YOUR ASSIGNMENT>
Could you print exactly the lines of the listing below, starting at the line that has "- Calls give" and ending at the line that has "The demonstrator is", and only those lines?

INFORMATION SHOWN>

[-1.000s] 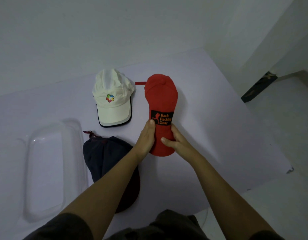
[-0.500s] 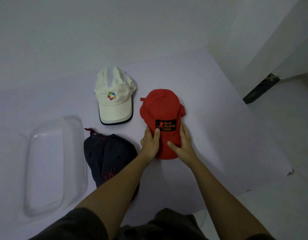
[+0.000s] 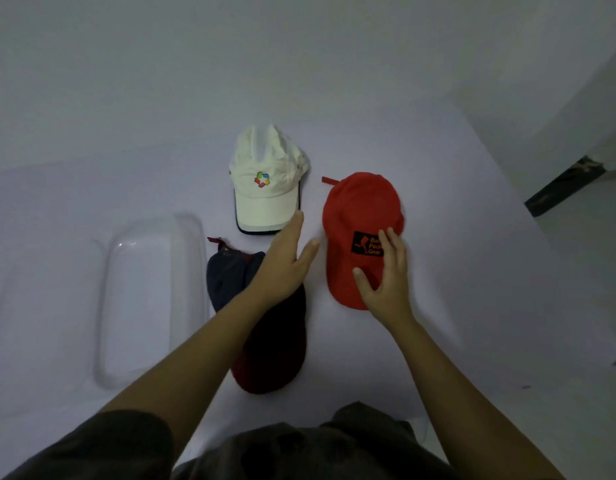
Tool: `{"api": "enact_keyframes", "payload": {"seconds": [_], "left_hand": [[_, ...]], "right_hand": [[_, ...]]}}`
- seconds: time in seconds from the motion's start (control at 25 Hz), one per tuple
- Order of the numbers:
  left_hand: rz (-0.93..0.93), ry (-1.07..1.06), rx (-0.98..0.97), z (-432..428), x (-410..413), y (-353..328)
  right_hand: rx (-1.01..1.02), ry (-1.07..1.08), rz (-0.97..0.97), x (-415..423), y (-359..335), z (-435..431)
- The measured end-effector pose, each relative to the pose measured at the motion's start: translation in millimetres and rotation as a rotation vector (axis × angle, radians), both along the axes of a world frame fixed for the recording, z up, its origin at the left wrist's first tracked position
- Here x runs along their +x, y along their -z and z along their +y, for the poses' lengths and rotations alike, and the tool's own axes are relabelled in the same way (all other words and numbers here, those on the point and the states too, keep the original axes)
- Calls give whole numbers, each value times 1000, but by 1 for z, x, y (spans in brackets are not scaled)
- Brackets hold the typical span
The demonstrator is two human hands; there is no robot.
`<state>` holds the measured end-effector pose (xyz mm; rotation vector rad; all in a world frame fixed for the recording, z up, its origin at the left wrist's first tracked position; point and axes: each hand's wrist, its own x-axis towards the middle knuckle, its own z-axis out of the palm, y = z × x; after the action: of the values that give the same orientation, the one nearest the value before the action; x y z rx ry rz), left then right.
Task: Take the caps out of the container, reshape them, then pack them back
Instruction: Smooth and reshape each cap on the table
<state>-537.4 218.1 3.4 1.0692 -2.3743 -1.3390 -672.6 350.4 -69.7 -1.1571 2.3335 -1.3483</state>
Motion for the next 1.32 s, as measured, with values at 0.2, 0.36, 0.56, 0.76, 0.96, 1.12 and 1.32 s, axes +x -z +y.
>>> {"api": "enact_keyframes", "payload": {"seconds": [0.2,0.36,0.56,0.76,0.96,1.12,1.32], "left_hand": [[-199,2,-132,-53,66,-8],[-613,298,-97,-68,83,4],[-568,248,56,-70,71,-2],[-629,402,71,-73,62,-18],[-634,518,42,-70,53,-32],[-704,614,213,-70,49,-47],[-779,713,266,-67,40,-52]], "right_hand": [[180,-245,-183,64,-8,-23],[479,-253,-585,92,0,-22],[494,-314,-637,109,-5,-27],[450,-269,-547,119,-6,-25],[410,-224,-521,122,-6,-25],[392,-269,-500,121,-8,-22],[333,-323,-439,121,-7,-22]]}}
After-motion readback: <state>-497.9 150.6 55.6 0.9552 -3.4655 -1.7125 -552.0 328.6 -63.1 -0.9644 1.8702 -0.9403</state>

COMPLETED EXERCISE>
- Calls give whole numbers, each value times 1000, but by 1 for z, x, y (spans in brackets are not scaled)
- Brackets hold the typical span
The demonstrator is two human hands; there is no robot.

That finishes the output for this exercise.